El apasionante mundo de la fontanería federativa

Juan Manuel Rodríguez
Este viernes hubo quien, harto de escucharme todo el día dándole vueltas y más vueltas a las elecciones a la presidencia de la federación, me acusó de hablar sólo de fútbol. "¿Fútbol?", le dije, "esto no es fútbol, esto es fontanería. ¿Es que tampoco te interesa el apasionante mundo de la fontanería?"... El gesto de aproximación iniciado el jueves por la tarde por el "fontanero" Gerardo González hacia la candidatura de Sebastián Losada -un movimiento estratégico errático, puesto que el "Gran Sebas" no tenía ningún apoyo en la asamblea- nos hizo ver muy claramente que había algún grifo que goteaba y no dejaba dormir bien por las noches al ex jefe de prensa y ex secretario general. Tras la reunión del hotel Intercontinental supe que González perdería la votación del viernes.

Probablemente habría que empezar diciendo que el nuevo reglamento electoral de la Federación potencia este conchabeo de votos, un rastrillo poco edificante y que habla bien a las claras de quienes lo protagonizan. En su momento, Villar presentó ciento veinte avales, mientras que González depositó otros noventa y nueve ante notario; puesto que el reelegido presidente obtuvo noventa y ocho votos el viernes, y su antiguo "hombre fuerte" consiguió sólo setenta y ocho, puede decirse sin temor a la equivocación que a Villar le traicionaron al menos veintidós asambleístas, mientras que a González le dejaron en la estacada otros veintiuno. De los tres candidatos que se presentaban a la elección sólo uno, Sebastián Losada, puede presumir de no haber sido traicionado por nadie puesto que no hubo absolutamente nadie que le votara. Ni siquiera tuvo ocasión de traicionarse a sí mismo, en lo que supuso un gesto inteligente por su parte, al negarse a aceptar en el último minuto la inclusión en la candidatura de Gerardo González.

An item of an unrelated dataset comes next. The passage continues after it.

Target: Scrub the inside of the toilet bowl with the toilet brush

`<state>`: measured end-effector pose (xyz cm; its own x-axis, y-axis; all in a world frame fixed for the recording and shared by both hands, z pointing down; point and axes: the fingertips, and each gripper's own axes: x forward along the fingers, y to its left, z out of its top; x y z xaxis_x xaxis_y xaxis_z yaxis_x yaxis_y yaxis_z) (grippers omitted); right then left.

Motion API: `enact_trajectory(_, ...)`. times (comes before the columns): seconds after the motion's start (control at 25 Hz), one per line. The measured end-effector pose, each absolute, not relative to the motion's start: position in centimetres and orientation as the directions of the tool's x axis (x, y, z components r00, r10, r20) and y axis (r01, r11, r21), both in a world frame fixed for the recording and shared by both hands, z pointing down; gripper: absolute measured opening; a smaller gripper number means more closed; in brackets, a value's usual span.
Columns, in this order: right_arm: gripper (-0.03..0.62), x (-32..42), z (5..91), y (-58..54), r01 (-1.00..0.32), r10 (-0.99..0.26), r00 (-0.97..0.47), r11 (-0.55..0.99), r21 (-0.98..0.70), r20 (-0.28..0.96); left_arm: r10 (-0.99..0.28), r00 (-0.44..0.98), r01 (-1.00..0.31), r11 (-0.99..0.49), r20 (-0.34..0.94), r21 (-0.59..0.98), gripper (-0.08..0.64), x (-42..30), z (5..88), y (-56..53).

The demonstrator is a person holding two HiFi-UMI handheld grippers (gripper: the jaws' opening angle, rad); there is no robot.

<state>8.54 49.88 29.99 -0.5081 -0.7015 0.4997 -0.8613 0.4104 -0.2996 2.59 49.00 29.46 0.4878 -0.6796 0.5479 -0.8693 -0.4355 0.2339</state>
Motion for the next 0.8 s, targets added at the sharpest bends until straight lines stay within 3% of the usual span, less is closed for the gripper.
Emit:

A González ha terminado por rematarle el apoyo disperso del todopoderoso e insaciable Grupo PRISA, puesto que De la Morena le definía en antena como el "hombre del cambio" mientras que Segurola escribía de él que era un "fontanero maquiavélico". ¿En qué quedamos? ¿Cambio o Maquiavelo? No hubo esta vez sinergia de grupo y el asunto se les fue de las manos. A De la Morena le importaba un bledo lo que pasara en la Federación (ni siquiera quiso "perder el tiempo" con Losada), lo único que pretendía era controlar férreamente a su presidente hasta convertirle en su marioneta. La candidatura de Ángel Villar supo darle la vuelta a la historia con el objeto de que los asambleístas se revolvieran contra González.

En cuanto a Losada, el chaval haría bien en distanciarse cuanto antes del padrinazgo de Villar. Vi al presidente realmente entusiasmado con la posibilidad de convertir a Sebastián en un nuevo Ángel Mari. Losada, como antes hizo con González, debería rechazar amablemente la posibilidad de mano tendida ofrecida por Villar si no quiere terminar antes incluso de haber empezado. El único dato positivo que extraigo de todo esto es que Ángel María Villar tiene hasta el próximo 2008 para aprender a pronunciar correctamente "fútbol". Y puede que también le convenga ir aprendiéndolo en inglés.